Goal of the exercise →
Please return exactly the lines from the beginning of the listing up to and including the line with "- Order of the", with no pictures.

Collected material →
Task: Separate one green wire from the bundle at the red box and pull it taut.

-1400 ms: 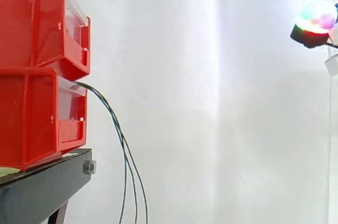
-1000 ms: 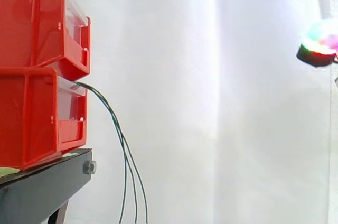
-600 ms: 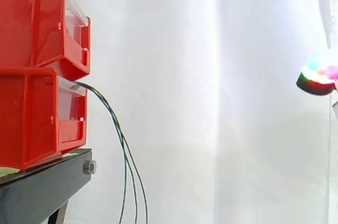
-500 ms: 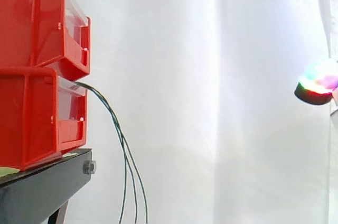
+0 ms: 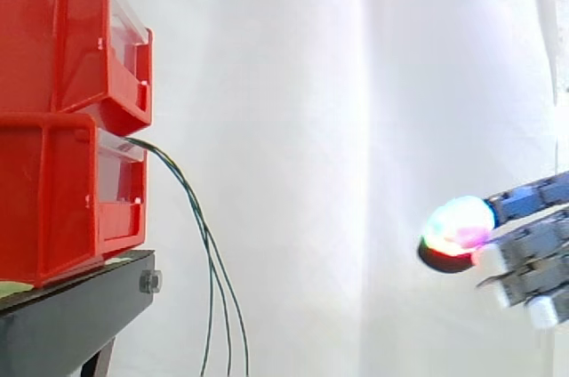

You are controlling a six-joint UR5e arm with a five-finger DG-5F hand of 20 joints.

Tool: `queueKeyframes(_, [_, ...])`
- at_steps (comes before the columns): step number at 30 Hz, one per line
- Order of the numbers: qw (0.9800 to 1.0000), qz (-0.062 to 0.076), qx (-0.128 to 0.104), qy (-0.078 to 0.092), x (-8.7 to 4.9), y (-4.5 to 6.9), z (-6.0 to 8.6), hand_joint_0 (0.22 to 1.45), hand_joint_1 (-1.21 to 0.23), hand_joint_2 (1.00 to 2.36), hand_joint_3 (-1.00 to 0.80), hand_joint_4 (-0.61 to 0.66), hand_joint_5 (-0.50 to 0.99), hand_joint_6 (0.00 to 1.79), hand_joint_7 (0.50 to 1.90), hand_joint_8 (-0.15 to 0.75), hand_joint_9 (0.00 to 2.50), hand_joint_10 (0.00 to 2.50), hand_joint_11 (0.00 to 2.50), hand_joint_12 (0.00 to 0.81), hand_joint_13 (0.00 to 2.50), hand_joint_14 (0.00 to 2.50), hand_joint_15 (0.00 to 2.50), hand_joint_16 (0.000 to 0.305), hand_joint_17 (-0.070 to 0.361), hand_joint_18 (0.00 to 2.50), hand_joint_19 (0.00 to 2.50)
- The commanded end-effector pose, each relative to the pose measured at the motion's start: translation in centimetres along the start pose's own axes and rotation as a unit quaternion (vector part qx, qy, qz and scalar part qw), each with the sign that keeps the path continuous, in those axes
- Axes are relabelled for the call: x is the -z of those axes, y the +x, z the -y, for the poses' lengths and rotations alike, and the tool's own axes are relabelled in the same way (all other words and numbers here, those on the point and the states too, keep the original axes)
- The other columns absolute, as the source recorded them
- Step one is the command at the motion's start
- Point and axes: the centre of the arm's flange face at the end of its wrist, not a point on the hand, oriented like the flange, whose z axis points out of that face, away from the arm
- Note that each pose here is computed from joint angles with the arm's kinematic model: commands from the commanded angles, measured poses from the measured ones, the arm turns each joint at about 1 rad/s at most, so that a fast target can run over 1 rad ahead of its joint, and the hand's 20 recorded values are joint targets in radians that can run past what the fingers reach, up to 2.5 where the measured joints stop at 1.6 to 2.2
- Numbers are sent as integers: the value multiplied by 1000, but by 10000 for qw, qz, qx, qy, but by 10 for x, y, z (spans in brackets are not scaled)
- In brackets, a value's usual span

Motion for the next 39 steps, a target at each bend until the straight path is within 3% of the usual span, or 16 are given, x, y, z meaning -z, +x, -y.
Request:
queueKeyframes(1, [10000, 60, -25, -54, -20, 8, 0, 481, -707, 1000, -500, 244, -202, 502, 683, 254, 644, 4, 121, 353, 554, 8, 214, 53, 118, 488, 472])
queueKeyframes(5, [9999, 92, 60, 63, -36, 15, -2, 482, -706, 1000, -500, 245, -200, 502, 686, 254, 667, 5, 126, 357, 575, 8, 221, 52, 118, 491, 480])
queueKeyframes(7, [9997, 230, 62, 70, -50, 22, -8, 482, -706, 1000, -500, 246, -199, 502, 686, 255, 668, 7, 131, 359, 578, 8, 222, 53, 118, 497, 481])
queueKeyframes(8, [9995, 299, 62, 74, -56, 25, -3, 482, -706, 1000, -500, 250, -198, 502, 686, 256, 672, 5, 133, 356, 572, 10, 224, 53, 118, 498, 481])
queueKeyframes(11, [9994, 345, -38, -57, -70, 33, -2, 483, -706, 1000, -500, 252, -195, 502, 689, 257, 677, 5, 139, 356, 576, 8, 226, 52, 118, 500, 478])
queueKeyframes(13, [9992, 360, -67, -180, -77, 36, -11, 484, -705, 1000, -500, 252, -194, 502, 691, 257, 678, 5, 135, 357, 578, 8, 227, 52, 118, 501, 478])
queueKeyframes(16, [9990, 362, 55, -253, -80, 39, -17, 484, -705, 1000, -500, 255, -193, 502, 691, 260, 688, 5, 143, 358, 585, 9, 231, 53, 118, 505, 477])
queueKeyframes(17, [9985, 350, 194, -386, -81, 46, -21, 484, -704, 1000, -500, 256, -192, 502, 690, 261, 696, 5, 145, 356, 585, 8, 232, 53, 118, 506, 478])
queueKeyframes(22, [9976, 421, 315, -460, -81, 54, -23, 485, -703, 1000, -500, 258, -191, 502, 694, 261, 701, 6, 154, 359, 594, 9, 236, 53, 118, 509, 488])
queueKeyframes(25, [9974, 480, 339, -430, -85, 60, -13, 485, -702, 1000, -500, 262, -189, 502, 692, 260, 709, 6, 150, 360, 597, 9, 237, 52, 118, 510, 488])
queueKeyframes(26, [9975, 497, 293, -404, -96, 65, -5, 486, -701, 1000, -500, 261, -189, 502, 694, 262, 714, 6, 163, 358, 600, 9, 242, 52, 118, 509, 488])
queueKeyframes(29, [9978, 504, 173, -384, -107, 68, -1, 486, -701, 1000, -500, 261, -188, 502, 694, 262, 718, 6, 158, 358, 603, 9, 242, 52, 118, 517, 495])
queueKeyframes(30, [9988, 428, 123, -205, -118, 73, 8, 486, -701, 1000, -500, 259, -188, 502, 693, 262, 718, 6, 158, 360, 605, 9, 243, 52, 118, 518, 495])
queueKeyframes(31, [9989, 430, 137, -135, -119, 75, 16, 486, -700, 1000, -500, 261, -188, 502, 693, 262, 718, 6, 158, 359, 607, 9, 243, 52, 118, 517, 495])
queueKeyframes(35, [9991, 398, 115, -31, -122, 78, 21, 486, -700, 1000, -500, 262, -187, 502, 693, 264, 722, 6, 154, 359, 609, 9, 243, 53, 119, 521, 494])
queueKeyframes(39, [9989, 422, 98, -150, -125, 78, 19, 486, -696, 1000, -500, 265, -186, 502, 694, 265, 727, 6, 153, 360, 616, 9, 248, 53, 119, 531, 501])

Solution to this task →
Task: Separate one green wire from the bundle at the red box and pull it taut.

-1400 ms: 
-1000 ms: 
-600 ms: 
-500 ms: 
+0 ms: 

You are controlling a six-joint UR5e arm with a five-finger DG-5F hand of 20 joints.

Tool: `queueKeyframes(_, [_, ...])`
- at_steps (comes before the columns): step number at 30 Hz, one per line
- Order of the numbers: qw (0.9800 to 1.0000), qz (-0.062 to 0.076), qx (-0.128 to 0.104), qy (-0.078 to 0.092), x (-8.7 to 4.9), y (-4.5 to 6.9), z (-6.0 to 8.6), hand_joint_0 (0.22 to 1.45), hand_joint_1 (-1.21 to 0.23), hand_joint_2 (1.00 to 2.36), hand_joint_3 (-1.00 to 0.80), hand_joint_4 (-0.61 to 0.66), hand_joint_5 (-0.50 to 0.99), hand_joint_6 (0.00 to 1.79), hand_joint_7 (0.50 to 1.90), hand_joint_8 (-0.15 to 0.75), hand_joint_9 (0.00 to 2.50), hand_joint_10 (0.00 to 2.50), hand_joint_11 (0.00 to 2.50), hand_joint_12 (0.00 to 0.81), hand_joint_13 (0.00 to 2.50), hand_joint_14 (0.00 to 2.50), hand_joint_15 (0.00 to 2.50), hand_joint_16 (0.000 to 0.305), hand_joint_17 (-0.070 to 0.361), hand_joint_18 (0.00 to 2.50), hand_joint_19 (0.00 to 2.50)

Nothing further is needed for the answer.